Despite its simplicity, Mixer attains competitive results. When pre-trained on large datasets (i.e., ∼100M images), it reaches near state-of-the-art performance, previously claimed by CNNs and Transformers, in terms of the accuracy/cost trade-off. This includes 87.94% top-1 validation accuracy on ILSVRC2012 “ImageNet” . When pre-trained on data of more modest scale (i.e., ∼1– 10M images), coupled with modern regularization techniques [48, 53], Mixer also achieves strong performance. However, similar to ViT, it falls slightly short of specialized CNN architectures.
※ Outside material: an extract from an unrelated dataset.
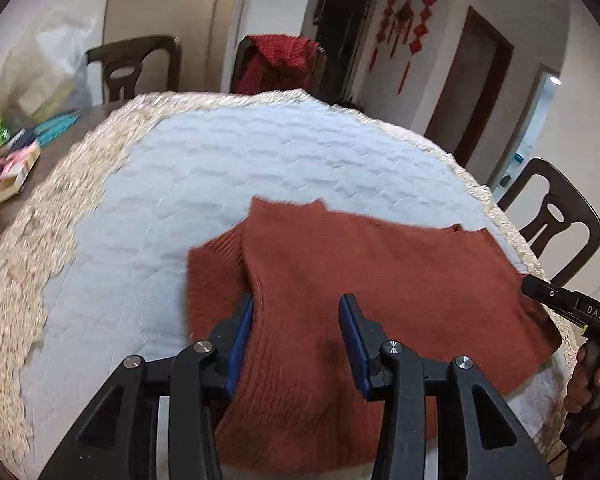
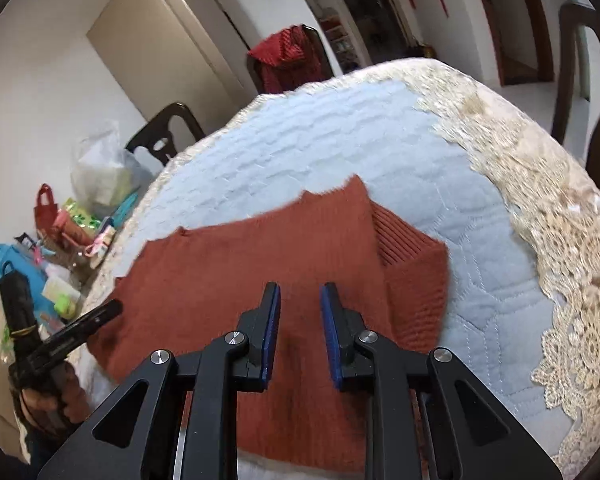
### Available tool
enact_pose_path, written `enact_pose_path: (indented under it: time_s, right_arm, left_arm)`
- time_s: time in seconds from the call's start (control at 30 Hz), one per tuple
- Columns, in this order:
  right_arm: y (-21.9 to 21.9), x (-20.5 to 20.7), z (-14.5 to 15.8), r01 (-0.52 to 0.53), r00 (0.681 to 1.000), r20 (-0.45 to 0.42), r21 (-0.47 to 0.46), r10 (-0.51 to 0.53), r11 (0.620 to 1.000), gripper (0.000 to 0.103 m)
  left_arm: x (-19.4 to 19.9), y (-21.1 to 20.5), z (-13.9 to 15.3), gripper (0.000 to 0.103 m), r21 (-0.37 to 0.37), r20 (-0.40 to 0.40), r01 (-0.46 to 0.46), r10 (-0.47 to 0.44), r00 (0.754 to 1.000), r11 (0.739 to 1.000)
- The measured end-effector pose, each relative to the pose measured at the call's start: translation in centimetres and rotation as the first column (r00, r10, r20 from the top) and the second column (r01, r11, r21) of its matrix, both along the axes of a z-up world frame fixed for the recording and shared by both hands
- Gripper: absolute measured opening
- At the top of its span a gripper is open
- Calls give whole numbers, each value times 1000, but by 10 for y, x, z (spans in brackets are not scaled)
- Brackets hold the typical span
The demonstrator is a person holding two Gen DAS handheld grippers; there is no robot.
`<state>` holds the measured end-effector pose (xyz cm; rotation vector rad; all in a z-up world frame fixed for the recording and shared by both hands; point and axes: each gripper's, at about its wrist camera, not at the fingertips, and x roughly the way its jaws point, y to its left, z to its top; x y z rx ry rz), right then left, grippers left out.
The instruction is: Fold small clothes
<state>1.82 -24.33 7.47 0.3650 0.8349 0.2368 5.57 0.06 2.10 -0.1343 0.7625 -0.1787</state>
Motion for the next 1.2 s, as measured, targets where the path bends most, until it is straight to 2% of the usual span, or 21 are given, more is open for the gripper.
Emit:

We describe a very simple architecture for vision. Our experiments demonstrate that it is as good as existing state-of-the-art methods in terms of the trade-off between accuracy and computational resources required for training and inference. We believe these results open many questions. On the practical side, it may be useful to study the features learned by the model and identify the main differences (if any) from those learned by CNNs and Transformers. On the theoretical side, we would like to understand the inductive biases hidden in these various features and eventually their role in generalization. Most of all, we hope that our results spark further research, beyond the realms of established models based on convolutions and self-attention. It would be particularly interesting to see whether such a design works in NLP or other domains.